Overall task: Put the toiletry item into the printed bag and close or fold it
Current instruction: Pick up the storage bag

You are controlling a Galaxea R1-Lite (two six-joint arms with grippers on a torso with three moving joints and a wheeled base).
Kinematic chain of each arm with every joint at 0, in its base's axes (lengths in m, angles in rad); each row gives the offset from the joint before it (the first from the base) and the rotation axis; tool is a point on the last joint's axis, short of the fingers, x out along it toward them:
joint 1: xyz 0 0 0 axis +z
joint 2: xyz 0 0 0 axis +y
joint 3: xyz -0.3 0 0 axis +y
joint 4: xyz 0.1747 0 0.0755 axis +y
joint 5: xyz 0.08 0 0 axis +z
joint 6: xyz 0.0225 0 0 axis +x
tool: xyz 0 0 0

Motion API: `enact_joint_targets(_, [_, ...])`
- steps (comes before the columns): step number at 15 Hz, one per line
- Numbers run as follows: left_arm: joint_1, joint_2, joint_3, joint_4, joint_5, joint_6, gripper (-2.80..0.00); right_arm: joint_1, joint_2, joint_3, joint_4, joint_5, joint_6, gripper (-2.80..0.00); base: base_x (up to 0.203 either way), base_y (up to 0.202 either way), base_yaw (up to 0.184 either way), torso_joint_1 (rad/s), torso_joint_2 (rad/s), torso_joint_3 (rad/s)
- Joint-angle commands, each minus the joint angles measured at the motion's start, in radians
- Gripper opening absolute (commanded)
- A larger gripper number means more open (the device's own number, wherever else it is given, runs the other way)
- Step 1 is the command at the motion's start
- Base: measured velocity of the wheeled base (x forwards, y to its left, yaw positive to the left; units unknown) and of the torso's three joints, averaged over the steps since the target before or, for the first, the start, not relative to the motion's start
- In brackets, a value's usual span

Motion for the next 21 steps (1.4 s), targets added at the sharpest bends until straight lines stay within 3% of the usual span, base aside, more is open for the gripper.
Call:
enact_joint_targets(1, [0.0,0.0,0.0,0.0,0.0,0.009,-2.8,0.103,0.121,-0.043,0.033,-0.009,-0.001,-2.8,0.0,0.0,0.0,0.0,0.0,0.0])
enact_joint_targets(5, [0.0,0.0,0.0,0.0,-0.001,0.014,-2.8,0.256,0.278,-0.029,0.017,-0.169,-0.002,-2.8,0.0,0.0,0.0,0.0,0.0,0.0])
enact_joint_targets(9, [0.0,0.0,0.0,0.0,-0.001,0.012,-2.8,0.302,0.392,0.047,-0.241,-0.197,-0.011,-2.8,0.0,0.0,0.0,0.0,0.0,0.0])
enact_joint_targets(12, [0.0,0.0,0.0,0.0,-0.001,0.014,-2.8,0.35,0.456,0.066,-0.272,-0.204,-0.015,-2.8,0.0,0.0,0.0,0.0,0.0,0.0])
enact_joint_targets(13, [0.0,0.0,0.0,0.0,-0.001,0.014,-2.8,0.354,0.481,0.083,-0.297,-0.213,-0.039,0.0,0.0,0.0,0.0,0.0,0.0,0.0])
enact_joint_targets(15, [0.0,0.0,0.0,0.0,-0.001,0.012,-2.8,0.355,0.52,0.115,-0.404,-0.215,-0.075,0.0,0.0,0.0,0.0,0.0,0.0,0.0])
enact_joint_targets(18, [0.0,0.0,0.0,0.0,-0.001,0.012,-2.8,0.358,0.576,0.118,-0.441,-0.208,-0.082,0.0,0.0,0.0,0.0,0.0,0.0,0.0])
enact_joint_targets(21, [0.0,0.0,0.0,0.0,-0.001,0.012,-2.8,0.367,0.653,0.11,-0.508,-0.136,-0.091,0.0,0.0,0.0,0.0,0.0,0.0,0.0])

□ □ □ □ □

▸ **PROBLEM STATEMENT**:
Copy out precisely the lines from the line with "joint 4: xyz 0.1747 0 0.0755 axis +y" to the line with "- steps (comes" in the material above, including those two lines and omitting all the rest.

▸ **FINAL ANSWER**:
joint 4: xyz 0.1747 0 0.0755 axis +y
joint 5: xyz 0.08 0 0 axis +z
joint 6: xyz 0.0225 0 0 axis +x
tool: xyz 0 0 0

Motion API: `enact_joint_targets(_, [_, ...])`
- steps (comes before the columns): step number at 15 Hz, one per line

The answer has been supplied in full.